▸ **DIRECTIONS FOR THIS TASK**
The answer must be every line of the records in which the string "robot" appears.

+++

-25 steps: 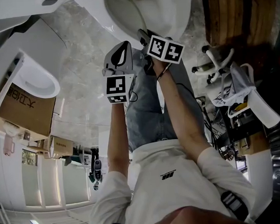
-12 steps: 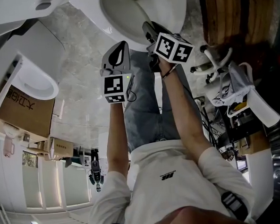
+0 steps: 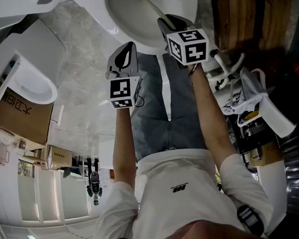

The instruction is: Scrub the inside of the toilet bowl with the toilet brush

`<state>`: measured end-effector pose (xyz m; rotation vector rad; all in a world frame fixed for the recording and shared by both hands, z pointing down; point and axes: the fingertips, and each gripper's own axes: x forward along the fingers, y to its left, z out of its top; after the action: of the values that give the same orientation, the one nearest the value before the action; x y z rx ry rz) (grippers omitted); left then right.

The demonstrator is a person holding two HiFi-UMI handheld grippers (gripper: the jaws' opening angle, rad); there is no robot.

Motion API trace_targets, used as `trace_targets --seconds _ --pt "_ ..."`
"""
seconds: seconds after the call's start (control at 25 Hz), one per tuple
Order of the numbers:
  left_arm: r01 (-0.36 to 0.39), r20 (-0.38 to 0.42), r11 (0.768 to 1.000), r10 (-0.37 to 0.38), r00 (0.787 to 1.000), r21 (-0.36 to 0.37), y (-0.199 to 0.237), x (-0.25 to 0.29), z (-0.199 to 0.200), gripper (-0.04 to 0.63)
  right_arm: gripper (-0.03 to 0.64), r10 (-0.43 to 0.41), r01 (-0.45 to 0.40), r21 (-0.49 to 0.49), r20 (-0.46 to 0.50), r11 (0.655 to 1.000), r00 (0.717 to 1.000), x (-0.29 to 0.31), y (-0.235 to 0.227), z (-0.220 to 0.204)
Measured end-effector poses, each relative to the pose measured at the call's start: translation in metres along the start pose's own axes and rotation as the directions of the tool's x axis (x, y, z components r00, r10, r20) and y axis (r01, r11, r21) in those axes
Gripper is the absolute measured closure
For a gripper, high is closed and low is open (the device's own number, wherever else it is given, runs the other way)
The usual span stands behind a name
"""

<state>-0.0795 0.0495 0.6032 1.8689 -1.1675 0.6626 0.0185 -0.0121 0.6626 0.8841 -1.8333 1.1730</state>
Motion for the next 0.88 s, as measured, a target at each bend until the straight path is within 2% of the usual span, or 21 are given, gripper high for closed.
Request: trace_targets --seconds 0.2,0.4,0.88 --pt "-0.014 0.004 1.0 0.015 1.0 -0.019 -0.002 0.0 -0.003 0.584 0.529 0.024 -0.024 -0.003 -0.065 1.0 0.998 0.003 -0.014 0.011" --pt "-0.025 0.006 0.999 0.025 1.0 -0.032 -0.004 0.0 -0.006 0.584 0.529 -0.017 0.011 -0.062 -0.101 0.998 0.995 0.007 -0.022 0.018" --pt "-0.048 0.019 0.997 0.049 0.999 -0.054 -0.009 -0.001 -0.006 0.584 0.529 -0.097 0.076 -0.108 -0.203 0.991 0.974 0.025 -0.044 0.014"
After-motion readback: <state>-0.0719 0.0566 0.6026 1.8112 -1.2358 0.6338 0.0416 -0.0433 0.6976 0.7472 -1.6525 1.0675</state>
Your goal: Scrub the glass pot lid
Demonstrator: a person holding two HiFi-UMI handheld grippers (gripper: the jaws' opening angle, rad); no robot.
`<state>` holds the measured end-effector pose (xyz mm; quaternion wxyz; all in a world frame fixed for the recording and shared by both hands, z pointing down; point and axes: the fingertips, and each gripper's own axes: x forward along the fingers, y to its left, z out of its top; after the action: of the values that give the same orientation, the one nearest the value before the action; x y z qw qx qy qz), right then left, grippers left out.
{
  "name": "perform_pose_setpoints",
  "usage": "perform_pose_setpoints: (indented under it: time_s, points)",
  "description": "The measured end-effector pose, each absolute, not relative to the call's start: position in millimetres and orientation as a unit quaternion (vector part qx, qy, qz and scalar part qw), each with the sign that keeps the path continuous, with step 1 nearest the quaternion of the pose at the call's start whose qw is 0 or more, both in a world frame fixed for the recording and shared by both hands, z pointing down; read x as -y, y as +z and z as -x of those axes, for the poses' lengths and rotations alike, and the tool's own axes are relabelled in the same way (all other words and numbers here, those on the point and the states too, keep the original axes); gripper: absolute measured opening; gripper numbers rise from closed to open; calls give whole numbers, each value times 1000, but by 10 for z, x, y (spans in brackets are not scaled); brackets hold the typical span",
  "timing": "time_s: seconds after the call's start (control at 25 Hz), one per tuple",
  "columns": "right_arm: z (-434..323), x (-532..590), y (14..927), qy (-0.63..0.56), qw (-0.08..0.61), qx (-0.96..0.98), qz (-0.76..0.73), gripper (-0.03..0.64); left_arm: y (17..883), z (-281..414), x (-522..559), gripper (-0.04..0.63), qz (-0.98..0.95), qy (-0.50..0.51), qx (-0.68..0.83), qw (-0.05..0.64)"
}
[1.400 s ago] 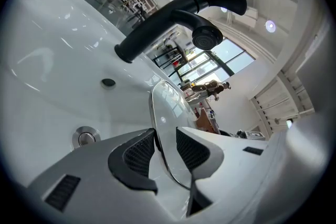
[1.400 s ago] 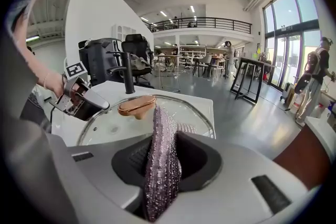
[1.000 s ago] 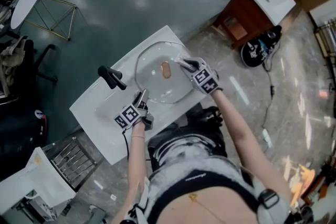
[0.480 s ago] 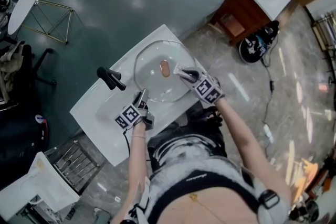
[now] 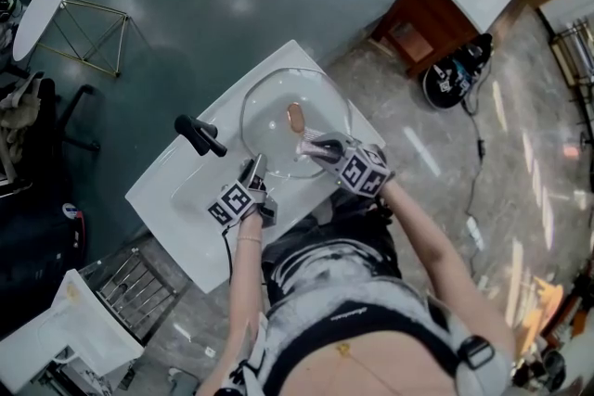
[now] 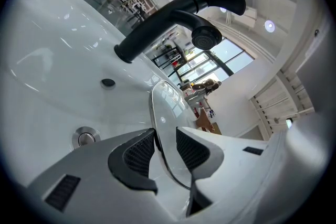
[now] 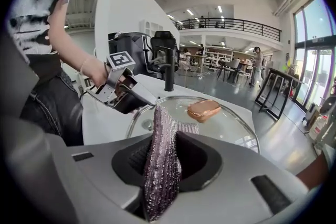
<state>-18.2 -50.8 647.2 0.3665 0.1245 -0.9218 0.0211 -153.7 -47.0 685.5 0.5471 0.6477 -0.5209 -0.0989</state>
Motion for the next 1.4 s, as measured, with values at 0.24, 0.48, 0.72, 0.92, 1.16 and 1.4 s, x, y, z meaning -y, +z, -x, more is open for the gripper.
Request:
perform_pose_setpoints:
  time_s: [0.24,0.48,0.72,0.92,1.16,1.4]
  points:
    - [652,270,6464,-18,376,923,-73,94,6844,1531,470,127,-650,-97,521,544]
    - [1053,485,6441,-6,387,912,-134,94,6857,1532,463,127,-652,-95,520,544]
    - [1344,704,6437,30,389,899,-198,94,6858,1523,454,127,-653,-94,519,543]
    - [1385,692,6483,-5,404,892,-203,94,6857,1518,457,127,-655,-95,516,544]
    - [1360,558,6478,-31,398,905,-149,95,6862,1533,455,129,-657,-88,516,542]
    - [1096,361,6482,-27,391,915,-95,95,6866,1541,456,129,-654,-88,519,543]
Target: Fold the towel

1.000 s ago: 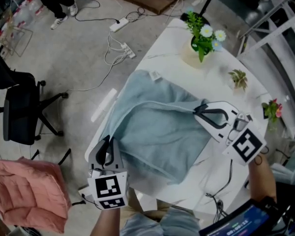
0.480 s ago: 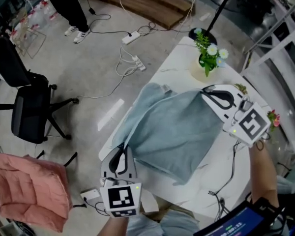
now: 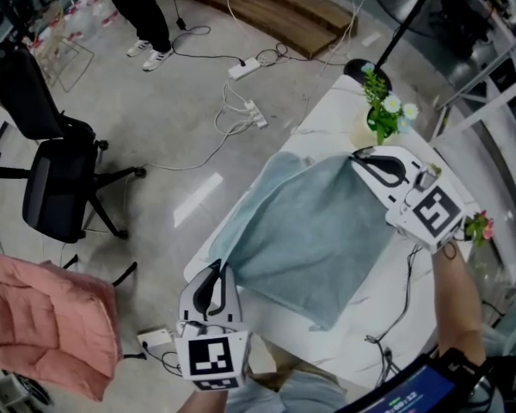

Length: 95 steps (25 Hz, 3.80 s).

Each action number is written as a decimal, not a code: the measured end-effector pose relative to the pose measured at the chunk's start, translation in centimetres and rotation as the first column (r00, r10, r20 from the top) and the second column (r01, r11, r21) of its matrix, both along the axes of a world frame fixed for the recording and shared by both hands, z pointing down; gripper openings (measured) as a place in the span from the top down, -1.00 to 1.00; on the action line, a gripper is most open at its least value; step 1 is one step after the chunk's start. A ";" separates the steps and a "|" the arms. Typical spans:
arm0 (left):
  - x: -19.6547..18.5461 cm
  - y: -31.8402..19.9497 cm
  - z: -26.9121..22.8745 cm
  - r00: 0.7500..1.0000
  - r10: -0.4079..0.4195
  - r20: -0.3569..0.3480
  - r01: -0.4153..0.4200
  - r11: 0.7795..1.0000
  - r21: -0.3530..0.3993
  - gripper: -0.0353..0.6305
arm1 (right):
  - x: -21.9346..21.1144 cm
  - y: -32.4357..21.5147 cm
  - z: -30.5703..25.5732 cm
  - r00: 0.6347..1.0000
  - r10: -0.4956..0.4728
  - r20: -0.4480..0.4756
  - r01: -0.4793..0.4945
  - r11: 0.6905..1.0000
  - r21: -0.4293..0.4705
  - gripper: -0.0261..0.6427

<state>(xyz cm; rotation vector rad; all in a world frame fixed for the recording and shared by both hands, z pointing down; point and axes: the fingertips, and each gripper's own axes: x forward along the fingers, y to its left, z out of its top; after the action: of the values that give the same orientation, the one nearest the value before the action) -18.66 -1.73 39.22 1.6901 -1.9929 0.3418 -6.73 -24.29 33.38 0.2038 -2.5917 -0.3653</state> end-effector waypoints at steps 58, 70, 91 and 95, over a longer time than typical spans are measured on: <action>1.6 -0.3 1.0 0.995 0.066 -0.080 -0.069 0.997 -0.031 0.51 | 1.7 -4.7 8.4 0.987 0.118 -0.107 -0.144 0.944 -0.296 0.09; 20.8 -0.1 5.4 0.868 0.374 -0.327 -0.415 0.908 -0.061 0.87 | 14.0 2.0 15.4 0.963 0.101 -0.252 -0.186 0.922 -0.340 0.60; 31.2 5.0 11.8 0.781 0.386 -0.490 -0.569 0.765 -0.303 0.88 | 22.2 3.3 17.9 0.921 -0.037 -0.387 -0.086 0.951 -0.296 0.73; 34.4 6.2 11.7 0.760 0.404 -0.509 -0.597 0.744 -0.301 0.88 | 25.7 4.5 18.0 0.907 -0.039 -0.418 -0.101 0.946 -0.307 0.73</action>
<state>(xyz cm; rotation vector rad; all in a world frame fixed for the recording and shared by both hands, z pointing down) 15.76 4.52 50.91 1.7867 -1.0048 0.5346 19.00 -19.76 51.38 0.0418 -2.1735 0.0341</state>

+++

▸ **SOLUTION**
The demonstrator is a person holding two HiFi-UMI handheld grippers (gripper: the jaws' opening angle, rad); there is no robot.
Demonstrator: a person holding two HiFi-UMI handheld grippers (gripper: the jaws' opening angle, rad); no robot.

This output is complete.